On-the-job injuries cost Pilgrim 6,163 staff days in 2006 — the equivalent of losing 29 staff for the entire year.

The tab for workers’ compensation and related medical costs at Pilgrim totaled nearly $3.8 million in 2006, and more than $2 million of that was for assault-related injuries.

Baker said, “Staff injuries have become a vicious cycle at Pilgrim, because employees who are seriously hurt have to take time off to recover and that just adds to the problems of short staffing and mandatory overtime, especially for our nurses. And we know that not having enough staff, and making people work extra shifts when they are already exhausted, or fill in on units where they don’t know the patients, just raises the chances of someone getting hurt.”

“When we recently surveyed our members at Pilgrim, more than 65 percent said they had been directly affected by workplace violence.
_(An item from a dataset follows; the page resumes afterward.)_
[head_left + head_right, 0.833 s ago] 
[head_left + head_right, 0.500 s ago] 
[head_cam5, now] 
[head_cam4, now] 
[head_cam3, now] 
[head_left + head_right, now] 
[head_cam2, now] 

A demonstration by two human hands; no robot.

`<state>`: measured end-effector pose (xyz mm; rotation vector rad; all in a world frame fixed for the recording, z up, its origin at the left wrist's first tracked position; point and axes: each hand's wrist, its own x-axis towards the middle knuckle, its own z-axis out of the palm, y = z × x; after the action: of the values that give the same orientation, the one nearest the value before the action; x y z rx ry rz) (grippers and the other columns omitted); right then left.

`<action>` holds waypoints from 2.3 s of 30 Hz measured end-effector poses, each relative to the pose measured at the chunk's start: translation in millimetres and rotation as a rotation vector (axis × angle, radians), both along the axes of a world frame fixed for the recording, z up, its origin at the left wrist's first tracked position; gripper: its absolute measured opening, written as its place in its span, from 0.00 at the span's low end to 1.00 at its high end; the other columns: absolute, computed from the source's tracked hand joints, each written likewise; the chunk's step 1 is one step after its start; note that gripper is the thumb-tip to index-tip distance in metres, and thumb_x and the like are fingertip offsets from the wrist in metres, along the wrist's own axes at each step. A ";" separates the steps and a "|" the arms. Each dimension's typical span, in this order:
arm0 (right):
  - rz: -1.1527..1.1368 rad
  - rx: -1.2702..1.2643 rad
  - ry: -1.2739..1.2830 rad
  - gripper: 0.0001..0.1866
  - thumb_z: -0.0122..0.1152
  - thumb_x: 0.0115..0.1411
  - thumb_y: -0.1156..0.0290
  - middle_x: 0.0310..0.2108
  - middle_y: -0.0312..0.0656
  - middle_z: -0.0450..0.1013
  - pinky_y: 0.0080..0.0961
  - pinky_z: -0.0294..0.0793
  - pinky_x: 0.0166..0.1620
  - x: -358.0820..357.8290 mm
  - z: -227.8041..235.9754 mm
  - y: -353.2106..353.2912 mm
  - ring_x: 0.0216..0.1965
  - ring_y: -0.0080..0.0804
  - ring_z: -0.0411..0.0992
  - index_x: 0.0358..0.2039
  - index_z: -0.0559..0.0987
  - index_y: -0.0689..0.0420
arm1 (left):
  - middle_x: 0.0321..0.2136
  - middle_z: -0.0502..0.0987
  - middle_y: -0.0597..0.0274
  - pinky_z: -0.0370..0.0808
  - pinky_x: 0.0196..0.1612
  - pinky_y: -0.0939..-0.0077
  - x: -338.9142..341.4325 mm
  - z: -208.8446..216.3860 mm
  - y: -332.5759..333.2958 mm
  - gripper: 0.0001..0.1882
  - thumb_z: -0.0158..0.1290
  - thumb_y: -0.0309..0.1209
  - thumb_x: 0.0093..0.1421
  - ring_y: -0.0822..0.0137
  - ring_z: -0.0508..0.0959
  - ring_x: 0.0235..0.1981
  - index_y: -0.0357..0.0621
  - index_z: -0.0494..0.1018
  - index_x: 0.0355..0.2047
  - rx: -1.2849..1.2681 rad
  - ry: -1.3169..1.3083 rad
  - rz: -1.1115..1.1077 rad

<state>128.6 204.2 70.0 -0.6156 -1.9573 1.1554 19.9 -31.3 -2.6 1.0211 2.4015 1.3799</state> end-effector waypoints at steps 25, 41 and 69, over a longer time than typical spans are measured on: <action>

And 81 percent of those responding said they did not feel protected by the center’s violence-prevention policies,” said PEF Region 12 Coordinator Doris Dodson.

“The survey showed nearly every one of our members has been injured or knows a co-worker who was injured by the violence here,” Pascual said. “It’s a terrible strain and worry for everyone.”

Ramos told reporters he was disappointed to see so many problems were just as bad or worse today than they were when he worked at Pilgrim.

“I’ve taken a lot of punches,” Ramos said of his years there as a mental health therapy aide.

Hope for the future
Baker said Rivera and Ramos told her they would include representatives of the employee unions, patient advocates and management on a commission to review and address the employees’ issues with management. A neutral “third party” will head the group, she said.

Rivera and Ramos made a commitment to follow up and make sure that this mechanism was functional, and not just lip service.

“Rest assured, we will stand behind you and bring resolution to this situation,” Rivera told the PEF members.

“We are very grateful for the strong interest they take in the safety of both patients and staff,” Baker said.

“Assembly Member Ramos worked here, and he has also been a New York City police officer, so he understands the culture and the environment. He marched with our members and CSEA (the Civil Service Employees Association) when they protested these poor working conditions (on July 31),” Baker said.

“Assembly Member Rivera has also visited psychiatric centers in the Bronx and in Albany this year at our request, because they also have very high injury rates. And he has brought the DAs to meet with our members,” Baker added.

“Their visit has started to build the trust of our members in the union and that possibly some things can change for the better,” Pascual said.